Restate word for word the lines of the material below, from the line with "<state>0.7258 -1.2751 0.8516" to the line with "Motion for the", both lines included, and no others.

== Data shown ==
[Start of Attachment]

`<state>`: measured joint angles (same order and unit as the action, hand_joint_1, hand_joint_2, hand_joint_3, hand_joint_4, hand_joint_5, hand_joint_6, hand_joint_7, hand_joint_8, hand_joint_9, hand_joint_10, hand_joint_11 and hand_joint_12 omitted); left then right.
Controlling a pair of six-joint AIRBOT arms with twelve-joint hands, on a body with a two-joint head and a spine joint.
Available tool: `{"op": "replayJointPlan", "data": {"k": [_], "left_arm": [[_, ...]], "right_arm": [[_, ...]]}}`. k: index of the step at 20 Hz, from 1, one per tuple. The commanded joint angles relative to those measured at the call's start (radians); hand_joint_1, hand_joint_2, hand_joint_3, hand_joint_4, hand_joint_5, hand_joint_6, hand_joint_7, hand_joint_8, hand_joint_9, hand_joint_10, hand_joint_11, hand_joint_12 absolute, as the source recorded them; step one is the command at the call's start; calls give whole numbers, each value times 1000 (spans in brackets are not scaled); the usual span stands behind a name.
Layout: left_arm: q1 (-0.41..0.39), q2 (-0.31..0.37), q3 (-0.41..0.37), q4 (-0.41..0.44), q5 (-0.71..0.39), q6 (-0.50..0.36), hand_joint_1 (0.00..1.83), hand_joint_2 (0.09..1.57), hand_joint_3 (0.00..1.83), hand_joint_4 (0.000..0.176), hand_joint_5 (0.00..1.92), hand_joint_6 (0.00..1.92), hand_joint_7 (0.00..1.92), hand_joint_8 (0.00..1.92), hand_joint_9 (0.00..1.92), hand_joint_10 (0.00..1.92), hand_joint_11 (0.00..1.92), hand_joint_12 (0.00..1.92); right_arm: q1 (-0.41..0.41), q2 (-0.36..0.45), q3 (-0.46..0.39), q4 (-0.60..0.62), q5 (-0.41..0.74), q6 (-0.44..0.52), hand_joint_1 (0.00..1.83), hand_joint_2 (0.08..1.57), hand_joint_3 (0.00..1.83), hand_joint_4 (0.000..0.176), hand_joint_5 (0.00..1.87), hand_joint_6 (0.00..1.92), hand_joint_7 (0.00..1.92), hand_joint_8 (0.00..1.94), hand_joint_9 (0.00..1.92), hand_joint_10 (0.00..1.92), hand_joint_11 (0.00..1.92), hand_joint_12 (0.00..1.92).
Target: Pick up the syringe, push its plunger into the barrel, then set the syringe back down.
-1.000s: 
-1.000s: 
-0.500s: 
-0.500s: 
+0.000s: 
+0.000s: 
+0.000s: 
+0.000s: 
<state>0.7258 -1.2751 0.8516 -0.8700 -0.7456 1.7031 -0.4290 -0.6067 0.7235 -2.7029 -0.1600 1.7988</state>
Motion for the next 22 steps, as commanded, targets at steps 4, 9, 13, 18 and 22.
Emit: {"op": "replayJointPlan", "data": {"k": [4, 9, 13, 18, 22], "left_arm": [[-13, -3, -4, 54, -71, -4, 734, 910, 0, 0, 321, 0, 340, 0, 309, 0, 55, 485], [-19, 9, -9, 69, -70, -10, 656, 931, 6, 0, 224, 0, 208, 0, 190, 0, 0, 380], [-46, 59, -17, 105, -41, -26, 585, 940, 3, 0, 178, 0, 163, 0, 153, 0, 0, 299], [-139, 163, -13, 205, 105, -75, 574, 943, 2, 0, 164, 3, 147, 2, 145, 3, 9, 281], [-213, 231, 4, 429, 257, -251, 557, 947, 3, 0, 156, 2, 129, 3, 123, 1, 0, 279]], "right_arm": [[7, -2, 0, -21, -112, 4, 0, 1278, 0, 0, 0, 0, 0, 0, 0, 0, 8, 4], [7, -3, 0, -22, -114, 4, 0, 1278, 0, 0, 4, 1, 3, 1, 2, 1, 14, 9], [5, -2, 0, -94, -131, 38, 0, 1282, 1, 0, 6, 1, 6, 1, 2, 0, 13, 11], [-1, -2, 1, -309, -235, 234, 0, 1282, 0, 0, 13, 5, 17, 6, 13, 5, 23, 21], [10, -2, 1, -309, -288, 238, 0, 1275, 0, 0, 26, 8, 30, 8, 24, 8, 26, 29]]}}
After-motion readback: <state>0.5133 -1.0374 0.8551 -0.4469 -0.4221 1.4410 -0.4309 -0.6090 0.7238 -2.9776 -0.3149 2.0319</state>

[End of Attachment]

== Response to the exercise ==
<state>0.7258 -1.2751 0.8516 -0.8700 -0.7456 1.7031 -0.4290 -0.6067 0.7235 -2.7029 -0.1600 1.7988</state>
Motion for the next 22 steps, as commanded, targets at steps 4, 9, 13, 18 and 22.

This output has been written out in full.